Die letzten Förster in Zeuden und Lobbese

Aufgeschrieben von Wilhelm Leps

Durch die in den 1870er Jahren einsetzende Bautätigkeit wurden viele Ziegeleien gegründet und dadurch den Arbeitern auf dem Lande Arbeitsgelegenheit gegeben, so dass sich ihr Wohlstand sichtlich hob. Sie konnten sich ihr Brennholz nun kaufen.

Früher hatten sie wegen Arbeitsmangel oft Not gehabt, das tägliche Brot für sich und ihre Familie herbeizuschaffen, an Holzkaufen zur Feuerung war wegen der Armut nicht zu denken, das mussten sie sich in den Forsten mühsam zusammensuchen. Nun war ja das Holen von Trockenreisig so stillschweigend erlaubt. Aber wohl durch die Not geboren kamen oft Übergriffe vor. Um diese zu beschränken, stellten die Gemeinden Förster an, manche auch nur Heideläufer. Die Förster übernahmen auch die Jagdaufsicht und die Wildpflege und verbesserten dadurch ihr sonst nicht hohes Einkommen, indem sie auch den Raubzeugfang ausüben konnten. Sie fingen nicht nur Füchse, Marder und Iltisse im Revier, die es früher mehr gab als heute, weil früher die Gebäude noch von Lehmfachwerk und mit Stroh gedeckt waren und den Tieren überall Durchschlüpfmöglichkeiten gegeben waren, was heute bei den massiven und hartgedeckten Gebäuden nicht mehr der Fall ist, daher die Abnahme. Ich kann mich noch entsinnen, dass ich als junger Mann, da ich die Jagdaufsicht für den Freund meines Vaters, den verstorbenen Oswald Tüllmann aus Niemegk hatte, in einem Jahr sechs Marder und neun Iltisse fing. Das gab eine ganz hübsche Nebeneinnahme, so auch für die Förster.
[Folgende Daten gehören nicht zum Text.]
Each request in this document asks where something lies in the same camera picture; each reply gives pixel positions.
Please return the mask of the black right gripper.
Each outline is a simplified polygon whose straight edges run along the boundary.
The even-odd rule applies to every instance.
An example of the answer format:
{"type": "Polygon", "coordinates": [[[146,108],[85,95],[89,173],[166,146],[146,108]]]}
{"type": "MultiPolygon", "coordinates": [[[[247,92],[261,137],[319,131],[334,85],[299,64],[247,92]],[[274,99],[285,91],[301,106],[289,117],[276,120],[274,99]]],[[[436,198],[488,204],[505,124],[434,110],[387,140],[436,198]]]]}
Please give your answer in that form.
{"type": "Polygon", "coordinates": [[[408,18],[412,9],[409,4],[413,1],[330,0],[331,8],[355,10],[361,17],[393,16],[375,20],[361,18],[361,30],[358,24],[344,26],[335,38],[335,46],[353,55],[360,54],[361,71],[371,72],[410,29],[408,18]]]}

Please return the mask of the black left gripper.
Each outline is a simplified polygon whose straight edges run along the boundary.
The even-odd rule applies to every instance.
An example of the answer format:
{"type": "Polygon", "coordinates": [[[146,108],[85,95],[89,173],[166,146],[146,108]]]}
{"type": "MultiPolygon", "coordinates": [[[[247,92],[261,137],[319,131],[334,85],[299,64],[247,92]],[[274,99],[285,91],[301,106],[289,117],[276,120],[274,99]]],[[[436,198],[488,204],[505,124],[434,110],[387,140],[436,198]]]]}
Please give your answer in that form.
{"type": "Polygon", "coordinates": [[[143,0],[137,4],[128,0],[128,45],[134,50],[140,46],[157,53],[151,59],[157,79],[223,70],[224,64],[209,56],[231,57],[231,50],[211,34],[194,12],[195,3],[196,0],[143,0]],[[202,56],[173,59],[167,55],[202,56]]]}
Wie schon gesagt, hatten es die kleinen Leute durch bessere Arbeitsmöglichkeit nicht mehr nötig Holz zu stehlen, und die Förster wurden als überflüssig von den Gemeinden abgebaut, so auch der letzte Förster in Zeuden und Lobbese, mit Namen Jäger.

Mit diesem Förster Jäger habe ich einmal ein Erlebnis gehabt, über das wir recht tüchtig lachen mussten. Wir waren bei einer Lobbeser Jagd alle beim Frühstück versammelt, da traten die Treiber an den Förster heran und sagten: „Wir haben gehört, Sie sind auch von den Bauern als Förster gekündigt.“ „Ja“, sagte er, „das stimmt, aber daran seid ihr schuld.“ Antwort der Treiber: „Warum denn wir?“ – „Ja, Ihr verfluchte Bande stehlt nicht mehr, nun brauchen sie mich nicht mehr und sparen das Geld für mein Gehalt.“ Er gab dann die Stellung als Jagdaufseher auch auf, weil es sich nicht mehr lohnte, und zog wieder nach Niemegk. Dort ging er dann wieder seinem Gewerbe als Korbmacher nach.